Our migrations always seem to be punctuated by the arrival of Yellow-Rumped Warblers. In the spring, their arrival in great numbers signifies the beginning of the end of spring warbler migration. It is much the same in the fall. So while I was delighted this weekend to see them easily because of their numbers, I could not help but think that the warbler numbers would be dwindling, and fall would give way to other species.
Yesterday there were perhaps 30 or more Yellow-Rumped Warblers foraging in and around the meadow at Lyman Woods in Downers Grove.
Today I went first to Ottawa Trail Woods where I saw virtually none of them, unlike spring. By the time I got to the Portage, there were only a few Yellow-Rumpeds hanging out with some American Goldfinches. But when I circled back around to the south bridge before I left, there were perhaps 20 or more foraging in the duckweed-covered shallows with as many American Robins.

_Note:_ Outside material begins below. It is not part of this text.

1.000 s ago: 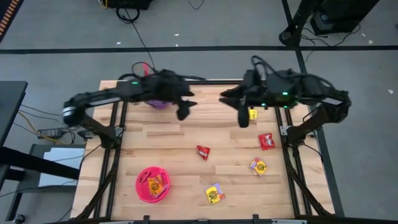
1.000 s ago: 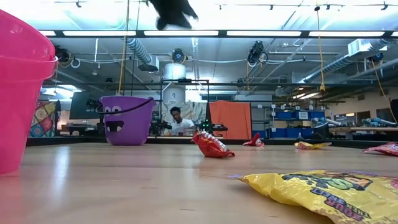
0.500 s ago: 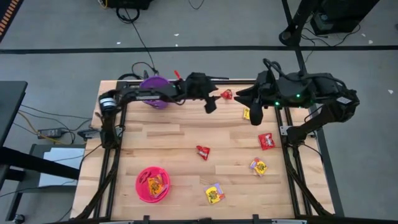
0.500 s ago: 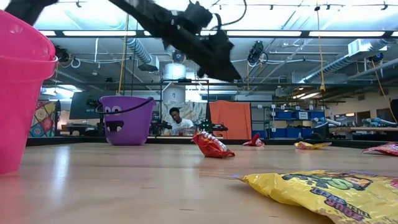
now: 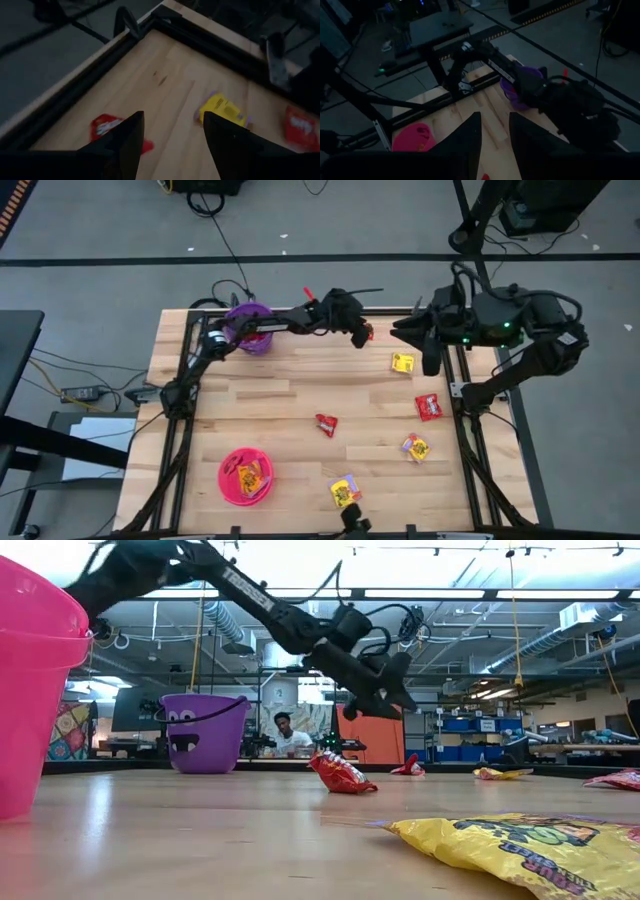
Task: Sort candy by brand, put in halloween buckets
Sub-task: Put the red candy into the purple bucket
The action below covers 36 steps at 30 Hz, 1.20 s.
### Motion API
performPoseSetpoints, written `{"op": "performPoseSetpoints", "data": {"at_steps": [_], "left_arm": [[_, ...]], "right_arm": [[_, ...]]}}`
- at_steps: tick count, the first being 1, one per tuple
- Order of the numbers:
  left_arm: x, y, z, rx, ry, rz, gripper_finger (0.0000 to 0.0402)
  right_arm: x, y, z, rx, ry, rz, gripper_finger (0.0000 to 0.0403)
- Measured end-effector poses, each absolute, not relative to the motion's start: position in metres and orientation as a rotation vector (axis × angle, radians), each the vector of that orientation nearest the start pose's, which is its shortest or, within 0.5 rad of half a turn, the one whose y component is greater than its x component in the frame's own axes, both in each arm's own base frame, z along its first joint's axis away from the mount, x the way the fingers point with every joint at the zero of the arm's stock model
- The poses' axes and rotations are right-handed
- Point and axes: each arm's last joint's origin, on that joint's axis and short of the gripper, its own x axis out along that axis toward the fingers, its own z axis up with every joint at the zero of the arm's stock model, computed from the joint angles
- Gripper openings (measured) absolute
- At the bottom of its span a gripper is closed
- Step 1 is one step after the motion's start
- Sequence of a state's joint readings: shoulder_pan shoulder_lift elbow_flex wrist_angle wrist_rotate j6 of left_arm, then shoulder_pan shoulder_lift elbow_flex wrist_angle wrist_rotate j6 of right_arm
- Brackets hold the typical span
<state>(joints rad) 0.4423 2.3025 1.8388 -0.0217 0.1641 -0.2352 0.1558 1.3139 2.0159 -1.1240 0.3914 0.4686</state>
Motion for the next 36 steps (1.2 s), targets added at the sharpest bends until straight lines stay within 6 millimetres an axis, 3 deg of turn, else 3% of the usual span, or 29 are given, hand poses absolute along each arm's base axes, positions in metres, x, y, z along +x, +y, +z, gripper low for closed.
{"op": "performPoseSetpoints", "data": {"at_steps": [7, 12, 20, 31, 36], "left_arm": [[0.502, 0.237, 0.182, -0.531, 0.547, 0.377, 0.0211], [0.503, 0.243, 0.170, -0.566, 0.664, 0.413, 0.0211], [0.503, 0.244, 0.156, -0.612, 0.711, 0.438, 0.0211], [0.507, 0.246, 0.161, -0.677, 0.622, 0.464, 0.0206], [0.507, 0.246, 0.161, -0.729, 0.616, 0.479, 0.0171]], "right_arm": [[0.177, 0.017, 0.528, 0.357, 0.321, -0.317, 0.0111], [0.176, 0.018, 0.528, 0.353, 0.321, -0.307, 0.0111], [0.176, 0.018, 0.528, 0.334, 0.326, -0.294, 0.0111], [0.178, 0.019, 0.533, 0.348, 0.277, -0.266, 0.0111], [0.179, 0.019, 0.535, 0.354, 0.259, -0.259, 0.0111]]}}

I have many other bird photographs from this weekend but I have to get some sleep, so I am limiting myself to the Yellow-Rumped Warblers for this post.
I am surprised by this particular setting, which I didn’t realize at the time I took the pictures, I was so busy following the bird’s movements. But the duckweed background, branches and sparse leaves strike me as very shibui.
Very cute! There were three or four warblers with a lot more yellow flitting around the serviceberry and crabapple by the back porch this weekend. I didn’t get a chance to try to look up what they were.
Maybe Magnolias? I was still seeing them this weekend in the preserves, if not in my yard. On the other hand there are a lot of warblers with a lot of yellow on them (Nashville, Wilson’s, less likely but very yellow Yellow and Prothonotary): lucky you to get them in your yard!